A exploração também ajudou a confirmar que uma asa documentada em 2023 pertencia a um Grumman F4F Wildcat, o principal caça embarcado da Marinha americana naquela fase da guerra. Além disso, apareceram outras asas dobradas ou armazenadas, provavelmente peças sobressalentes, o que fornece informações valiosas sobre manutenção, reparo e disponibilidade de material aéreo a bordo.
Um mural pintado à mão que sobreviveu ao oceano

Se o carro surpreendeu e os aviões impressionaram, a descoberta mais emocionante foi provavelmente um mural pintado à mão dentro do navio. A obra, intitulada “A Chart of the Cruises of the USS Yorktown”, apareceu no interior do eixo do elevador número 2 e mostrava um mapa-múndi com as rotas percorridas pela embarcação.
O valor desse mural vai muito além do aspecto decorativo. É uma marca direta da identidade do navio e da cultura visual de sua tripulação. Em um ambiente de guerra total, esse tipo de pintura também funcionava como memória coletiva, orgulho de unidade e lembrança da história compartilhada por aqueles que viviam no porta-aviões.
Um campo de batalha e um ecossistema ao mesmo tempo
A missão da NOAA não teve apenas interesse arqueológico. Nessa profundidade extrema, o casco do Yorktown também se tornou um ecossistema submarino complexo. Os pesquisadores documentaram anêmonas, vermes tubícolas e águas-vivas, incluindo uma chamativa água-viva vermelha que pode corresponder a uma espécie ainda não descrita formalmente.

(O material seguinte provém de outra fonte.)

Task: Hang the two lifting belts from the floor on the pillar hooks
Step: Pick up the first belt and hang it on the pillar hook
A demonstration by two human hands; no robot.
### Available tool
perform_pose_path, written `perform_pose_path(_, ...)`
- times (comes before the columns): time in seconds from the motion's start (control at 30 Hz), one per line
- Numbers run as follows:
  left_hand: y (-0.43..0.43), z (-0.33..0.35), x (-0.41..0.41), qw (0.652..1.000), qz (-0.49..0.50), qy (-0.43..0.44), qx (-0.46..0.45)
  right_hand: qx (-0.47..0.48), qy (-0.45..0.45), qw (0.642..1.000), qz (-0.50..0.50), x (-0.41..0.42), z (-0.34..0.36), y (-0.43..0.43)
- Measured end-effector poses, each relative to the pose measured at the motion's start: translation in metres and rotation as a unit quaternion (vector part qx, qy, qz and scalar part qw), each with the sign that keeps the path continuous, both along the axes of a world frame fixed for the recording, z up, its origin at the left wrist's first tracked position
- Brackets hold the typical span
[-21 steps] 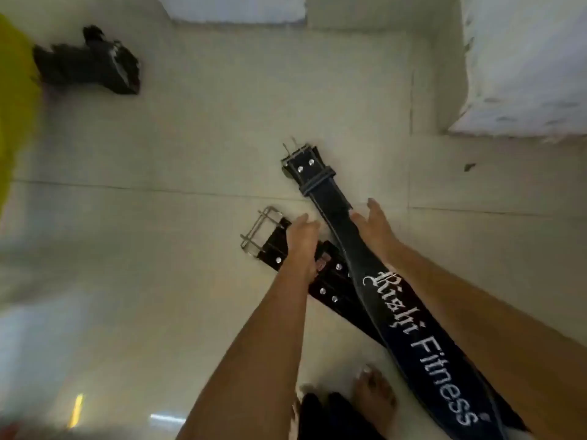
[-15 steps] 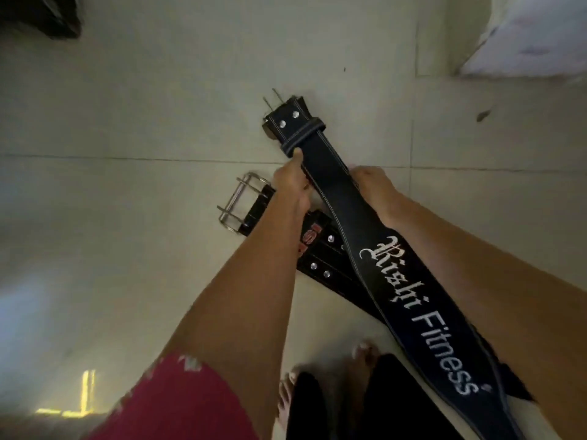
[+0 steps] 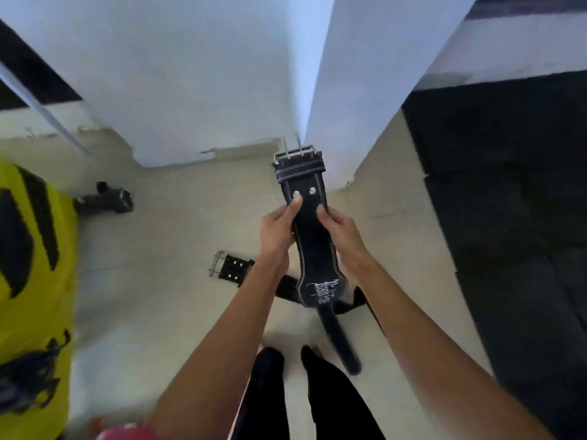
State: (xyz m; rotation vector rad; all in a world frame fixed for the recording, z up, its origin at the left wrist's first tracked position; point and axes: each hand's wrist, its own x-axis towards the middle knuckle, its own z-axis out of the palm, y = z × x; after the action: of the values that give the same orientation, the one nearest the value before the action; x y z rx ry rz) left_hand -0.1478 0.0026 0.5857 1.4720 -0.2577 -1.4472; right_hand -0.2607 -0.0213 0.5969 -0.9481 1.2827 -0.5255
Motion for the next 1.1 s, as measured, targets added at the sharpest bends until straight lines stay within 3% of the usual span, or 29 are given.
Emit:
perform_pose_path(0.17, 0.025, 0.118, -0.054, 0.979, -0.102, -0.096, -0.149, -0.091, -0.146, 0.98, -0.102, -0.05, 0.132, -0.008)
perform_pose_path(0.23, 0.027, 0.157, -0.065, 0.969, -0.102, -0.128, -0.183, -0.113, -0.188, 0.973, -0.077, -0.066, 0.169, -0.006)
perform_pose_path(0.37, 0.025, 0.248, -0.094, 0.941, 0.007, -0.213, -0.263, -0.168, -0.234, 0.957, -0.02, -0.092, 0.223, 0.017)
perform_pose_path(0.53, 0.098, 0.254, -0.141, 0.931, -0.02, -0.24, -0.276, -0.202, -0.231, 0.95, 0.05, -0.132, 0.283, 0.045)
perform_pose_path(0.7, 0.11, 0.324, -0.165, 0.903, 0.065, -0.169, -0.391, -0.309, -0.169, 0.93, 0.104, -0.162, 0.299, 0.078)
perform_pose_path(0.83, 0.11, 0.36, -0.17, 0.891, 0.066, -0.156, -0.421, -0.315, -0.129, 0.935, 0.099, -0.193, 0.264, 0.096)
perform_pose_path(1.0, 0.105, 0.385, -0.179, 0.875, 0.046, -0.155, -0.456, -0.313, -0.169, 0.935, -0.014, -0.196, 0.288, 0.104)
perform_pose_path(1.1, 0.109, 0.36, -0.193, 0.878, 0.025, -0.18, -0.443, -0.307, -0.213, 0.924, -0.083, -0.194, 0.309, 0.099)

Esse contraste é fascinante: um símbolo de destruição bélica transformado com o tempo em refúgio para a vida abissal. Do ponto de vista científico, o naufrágio é ao mesmo tempo um patrimônio histórico militar e um laboratório biológico natural. Por isso, seu estudo exige um equilíbrio entre arqueologia, conservação e pesquisa oceânica de ponta.
Por que essa descoberta muda a forma de olhar para o USS Yorktown

Até agora, o Yorktown era lembrado sobretudo por seu papel estratégico em Midway. No entanto, a exploração de abril de 2025 o mostrou sob uma luz diferente: não apenas como um grande protagonista militar, mas como um espaço onde ainda sobrevivem rastros diretos da vida, da urgência e do caos daqueles dias de junho de 1942.

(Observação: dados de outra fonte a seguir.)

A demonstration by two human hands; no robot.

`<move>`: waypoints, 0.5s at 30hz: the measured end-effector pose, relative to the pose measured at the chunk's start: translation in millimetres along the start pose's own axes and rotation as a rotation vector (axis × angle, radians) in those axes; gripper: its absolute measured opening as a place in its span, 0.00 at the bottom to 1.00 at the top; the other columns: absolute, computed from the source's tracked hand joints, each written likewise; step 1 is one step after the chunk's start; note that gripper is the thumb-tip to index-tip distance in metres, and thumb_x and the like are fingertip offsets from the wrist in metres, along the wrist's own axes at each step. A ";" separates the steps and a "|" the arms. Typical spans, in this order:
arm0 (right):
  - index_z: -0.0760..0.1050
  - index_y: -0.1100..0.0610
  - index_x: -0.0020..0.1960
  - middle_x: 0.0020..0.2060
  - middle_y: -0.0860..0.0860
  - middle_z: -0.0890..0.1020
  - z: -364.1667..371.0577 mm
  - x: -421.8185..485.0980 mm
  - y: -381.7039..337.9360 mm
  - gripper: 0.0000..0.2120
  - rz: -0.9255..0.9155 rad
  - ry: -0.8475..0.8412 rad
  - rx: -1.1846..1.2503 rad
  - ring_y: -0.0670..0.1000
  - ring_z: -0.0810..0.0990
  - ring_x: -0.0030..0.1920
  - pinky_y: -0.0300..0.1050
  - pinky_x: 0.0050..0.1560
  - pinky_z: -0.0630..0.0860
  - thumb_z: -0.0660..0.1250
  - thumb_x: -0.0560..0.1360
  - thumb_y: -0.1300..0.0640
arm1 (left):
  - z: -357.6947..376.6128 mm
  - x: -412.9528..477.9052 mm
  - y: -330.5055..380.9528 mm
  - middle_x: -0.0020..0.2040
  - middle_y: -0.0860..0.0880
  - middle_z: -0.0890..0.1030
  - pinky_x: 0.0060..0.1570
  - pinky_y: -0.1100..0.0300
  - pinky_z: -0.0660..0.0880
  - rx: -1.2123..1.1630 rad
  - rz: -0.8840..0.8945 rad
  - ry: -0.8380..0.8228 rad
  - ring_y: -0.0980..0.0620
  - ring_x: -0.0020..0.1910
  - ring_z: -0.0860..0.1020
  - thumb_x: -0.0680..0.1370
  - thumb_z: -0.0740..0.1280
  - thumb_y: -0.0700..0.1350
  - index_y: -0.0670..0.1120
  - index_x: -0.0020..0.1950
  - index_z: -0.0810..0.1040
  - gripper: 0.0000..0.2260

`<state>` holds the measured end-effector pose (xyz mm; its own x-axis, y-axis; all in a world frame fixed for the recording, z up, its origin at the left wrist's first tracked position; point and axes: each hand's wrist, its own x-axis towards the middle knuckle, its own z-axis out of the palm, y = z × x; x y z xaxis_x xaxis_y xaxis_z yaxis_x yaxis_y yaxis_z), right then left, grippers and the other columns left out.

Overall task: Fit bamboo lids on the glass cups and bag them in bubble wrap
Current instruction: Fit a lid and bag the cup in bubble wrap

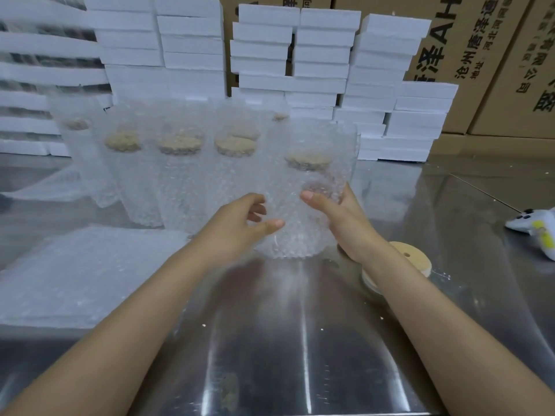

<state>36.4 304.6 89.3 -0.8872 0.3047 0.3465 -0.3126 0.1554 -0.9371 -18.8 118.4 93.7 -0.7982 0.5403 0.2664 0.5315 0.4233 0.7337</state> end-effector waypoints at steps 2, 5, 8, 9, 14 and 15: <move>0.70 0.51 0.65 0.60 0.48 0.80 0.1 0.9 -1.4 0.33 -0.026 -0.024 0.019 0.48 0.78 0.62 0.53 0.66 0.72 0.75 0.64 0.42 | 8.1 -0.6 0.5 0.54 0.49 0.80 0.47 0.71 0.71 -0.024 0.051 0.065 0.53 0.51 0.78 0.75 0.71 0.49 0.42 0.59 0.77 0.15; 0.69 0.38 0.62 0.60 0.39 0.79 -2.8 1.7 -8.8 0.31 -0.054 -0.007 0.058 0.41 0.76 0.63 0.42 0.63 0.72 0.75 0.62 0.38 | 10.2 -0.4 1.1 0.46 0.44 0.82 0.49 0.62 0.72 -0.072 0.078 0.148 0.48 0.45 0.79 0.77 0.69 0.42 0.38 0.47 0.79 0.07; 0.69 0.40 0.64 0.62 0.44 0.79 -10.1 3.9 -12.2 0.31 -0.077 -0.041 0.081 0.47 0.76 0.65 0.49 0.66 0.71 0.77 0.64 0.44 | 8.5 -0.7 3.2 0.41 0.48 0.80 0.40 0.70 0.68 -0.096 0.080 0.214 0.53 0.40 0.76 0.78 0.69 0.42 0.42 0.42 0.78 0.06; 0.71 0.43 0.63 0.60 0.45 0.81 -11.8 4.4 -12.2 0.29 -0.068 -0.044 0.074 0.48 0.78 0.63 0.51 0.66 0.72 0.77 0.64 0.46 | 8.5 -0.8 3.9 0.41 0.49 0.80 0.39 0.72 0.67 -0.087 0.083 0.230 0.54 0.40 0.76 0.78 0.69 0.42 0.43 0.42 0.78 0.05; 0.70 0.48 0.67 0.61 0.46 0.79 -17.9 5.2 -17.5 0.29 0.025 0.058 0.068 0.47 0.78 0.61 0.57 0.66 0.70 0.69 0.68 0.41 | 8.7 2.0 -4.2 0.45 0.45 0.81 0.44 0.58 0.70 0.038 0.004 0.178 0.48 0.45 0.77 0.81 0.62 0.42 0.42 0.46 0.76 0.07; 0.66 0.47 0.70 0.64 0.47 0.76 -19.2 4.9 -17.8 0.33 0.029 0.035 0.036 0.47 0.77 0.63 0.56 0.67 0.70 0.69 0.68 0.41 | 8.4 2.8 -7.5 0.46 0.46 0.80 0.42 0.58 0.69 0.088 -0.036 0.122 0.48 0.46 0.77 0.81 0.60 0.42 0.43 0.46 0.75 0.06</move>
<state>44.2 321.4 108.6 -0.8836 0.3416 0.3202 -0.2996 0.1129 -0.9474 -22.6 122.8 83.6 -0.8427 0.4338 0.3190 0.5207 0.5055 0.6881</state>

O carro no hangar, os aviões ainda armados, as peças armazenadas e o mural pintado à mão transformam o naufrágio em algo muito mais próximo e tangível. Já não é apenas um navio perdido no fundo do oceano, mas um arquivo material intacto da guerra moderna, preservado em silêncio por mais de 80 anos e agora redescoberto com tecnologia do século XXI.
Um naufrágio que ainda não terminou de contar sua história
A NOAA já trabalha com modelos tridimensionais e material de fotogrametria obtidos durante mais de oito horas de gravação. Isso permitirá estudar com maior detalhe a disposição do hangar, a posição dos objetos e o ritmo de deterioração estrutural do naufrágio. Tudo indica que as descobertas de 2025 são apenas o começo de uma nova etapa de investigação.
Depois de mais de oito décadas sob o Pacífico, o USS Yorktown continua desafiando historiadores, arqueólogos e especialistas navais. E talvez essa seja a revelação mais poderosa de todas: mesmo nas profundezas mais escuras do oceano, alguns navios ainda conservam a capacidade de reescrever a história.